Required work:
From the entries below, give the number of lines where the word "plush" occurs, and nothing else.

Recorded data:
• • • • •

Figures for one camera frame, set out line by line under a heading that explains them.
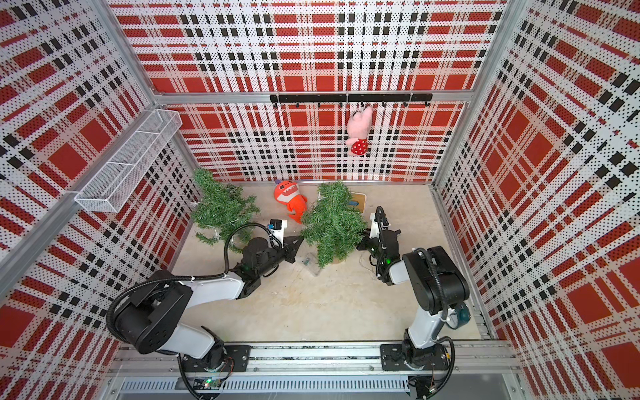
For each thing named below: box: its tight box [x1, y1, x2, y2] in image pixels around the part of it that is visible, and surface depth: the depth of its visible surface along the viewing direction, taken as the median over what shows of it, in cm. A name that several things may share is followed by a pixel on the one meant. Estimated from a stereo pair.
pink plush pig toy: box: [345, 105, 375, 157], surface depth 95 cm
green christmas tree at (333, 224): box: [300, 180, 369, 269], surface depth 78 cm
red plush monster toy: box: [273, 180, 308, 225], surface depth 110 cm

• • • • •

Result:
2